“Snowpiercer” continues the trend of witty science fiction releases. Hailing from South Korean director Bong Joon-ho, “Snowpiercer” is based on the French graphic novel Le Transperceneige. Featuring a star-studded cast, poignant social commentary, and unique, cartoonish visuals, it’s an absolute must see.
The film begins with a brief overview of a global warming prevention gone wrong, explaining that all life on Earth was killed. Civilization’s last survivors are found on the Snowpiercer, a train designed to continuously travel along a worldwide track. Aboard the train is a heavily stratified caste system, with the lower class relegated to the back of the train while the upper classes enjoy the luxurious front sections. The year is 2031, and the restless inhabitants of the shanty town secretly plan a revolt. Led by the brooding Curtis (Chris Evans), aided by sidekick Edgar (Jamie Bell), and the elderly Gilliam (John Hurt), they receive mysterious messages from an unknown source.
Tired of being fed protein blocks and having their children stolen, Curtis initiates his uprising, spearheading a charge to take the engine. After defeating the guards during a regular protein block delivery, Curtis, Edgar, Gilliam and company begin slogging their way car by car toward the front. In tow as a hostage is the wacky Minister Mason (Tilda Swinton). They break out the incarcerated Namgoong Minsu (Song Kang-ho) and his daughter Yona (Go Ah-sung), both addicts of the highly flammable drug Kronol. Namgoong, who built the train, agrees to open the doors one by one and in exchange Curtis offers him a block of Kronol for each door breached.

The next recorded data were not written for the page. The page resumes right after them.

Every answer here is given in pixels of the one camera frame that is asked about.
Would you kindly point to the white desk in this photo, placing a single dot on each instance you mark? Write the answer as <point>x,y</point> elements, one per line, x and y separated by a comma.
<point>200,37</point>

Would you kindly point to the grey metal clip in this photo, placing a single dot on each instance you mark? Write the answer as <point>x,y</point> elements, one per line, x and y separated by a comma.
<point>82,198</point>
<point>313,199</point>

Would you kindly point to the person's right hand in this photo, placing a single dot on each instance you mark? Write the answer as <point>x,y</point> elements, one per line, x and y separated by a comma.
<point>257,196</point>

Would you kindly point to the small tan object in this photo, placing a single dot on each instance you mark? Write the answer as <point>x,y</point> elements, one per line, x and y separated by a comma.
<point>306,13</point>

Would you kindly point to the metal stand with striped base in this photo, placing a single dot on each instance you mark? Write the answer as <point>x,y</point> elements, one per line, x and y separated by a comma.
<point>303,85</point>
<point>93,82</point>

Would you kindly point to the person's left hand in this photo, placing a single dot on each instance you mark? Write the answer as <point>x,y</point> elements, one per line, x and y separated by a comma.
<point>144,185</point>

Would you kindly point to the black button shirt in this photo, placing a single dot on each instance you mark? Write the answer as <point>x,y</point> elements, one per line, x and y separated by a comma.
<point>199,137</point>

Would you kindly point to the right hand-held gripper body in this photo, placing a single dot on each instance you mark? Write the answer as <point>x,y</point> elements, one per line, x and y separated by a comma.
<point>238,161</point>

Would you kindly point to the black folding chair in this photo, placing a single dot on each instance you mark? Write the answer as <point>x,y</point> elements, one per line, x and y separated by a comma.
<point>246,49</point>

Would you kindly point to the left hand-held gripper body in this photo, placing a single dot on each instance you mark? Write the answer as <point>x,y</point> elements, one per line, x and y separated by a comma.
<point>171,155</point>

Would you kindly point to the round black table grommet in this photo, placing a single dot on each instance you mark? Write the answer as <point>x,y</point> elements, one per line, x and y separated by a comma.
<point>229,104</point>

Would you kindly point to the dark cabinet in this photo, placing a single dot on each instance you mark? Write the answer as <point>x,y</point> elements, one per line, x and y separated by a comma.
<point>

As the party progresses, they’re met with several intimidating adversaries including a car filled with masked riot police dressed foes. A bloody battle worthy of Quentin Tarantino proportions ensues, and many of Curtis’ faithful perish. Battered but not beaten, they continue the march, encountering amenities such as an aquarium, sushi bar, school, and even saunas. Eventually they prevail in reaching the engine car, which jumpstarts an entirely new chapter in the “Snowpiercer” saga.
The spectacular, excruciating pilgrimage from the caboose to the engine drops a steady stream of reveals, making the film a progressive epiphany. There’s the apparent class struggle, which bears undeniable similarities to movies like “Elysium,” and “District 9.” However, “Snowpiercer” differentiates itself through the ingrained complexity. The prevalent shades of grey exist not merely in the bleak scenery and industrial, Geiger-esque train interior, but in the characters themselves. In “Snowpiercer,” there are no true heroes.
Thankfully, Bong Joon-ho’s adaptation avoids the heavy-handed socio-political commentary that plagues far too many well-meaning flicks. Don’t expect an “Avatar” berating. Rather, “Snowpiercer” opts for a subtle approach, leaving nuggets for viewers to digest. There’s a wonderful scene parodying parochial schooling, and Chris Evan’s perturbed face is absolutely priceless. It speaks paragraphs without Evans even opening his bearded mouth. The upper class carriages present a romp through excess-loving cultures of varying decades including the 20’s, and even feature a hilarious parody of modern club culture.
Acting further separates “Snowpiercer” from the doldrums, generic summer movie releases. Chris Evans leads not only the lower class rebels but the cast. A role drastically opposing his Captain America persona, Evans trades his earnest enthusiasm for a brooding grittiness and determination. Jamie Bell, who starred in the hit AMC series “Turn,” plays a loyal second in command, proving his big-screen worth. The always enthralling John Hurt once again delivers a phenomenal performance as Gilliam, a universally revered elder. Ed Harris, who receives far too little screen time, chillingly depicts the shadowy conductor Wilford. Song Kang-ho and Go Ah-sung play the father-daughter team to perfection, each uniquely similar. Kang-ho maintains an commendably drugged out appearance, working in conjunction with Ah-sung’s alert clairvoyance. Finally, Tilda Swinton steals scenes as the quirky Minister Mason, and offers incredibly sparse moments of (darkly) comic relief.
With a gripping narrative and seasoned cast, the question isn’t whether to watch “Snowpiercer,” but rather how many times. The tense finale is driven heavily by dialogue, and completely alters viewer perception of the preceding events. A second viewing actually adds to one’s understanding, armed now with the knowledge of what’s really happening. Brilliant visuals and animation create an industrial setting, and the film shines with a Kubrickian surrealist veneer. “Snowpiercer” is not merely one of the greatest releases of the summer, but one of the best film productions to date. A true sci-fi masterpiece, “Snowpiercer” demands a screening, and is bound to leave you pondering thoughtfully long after the credits fade out.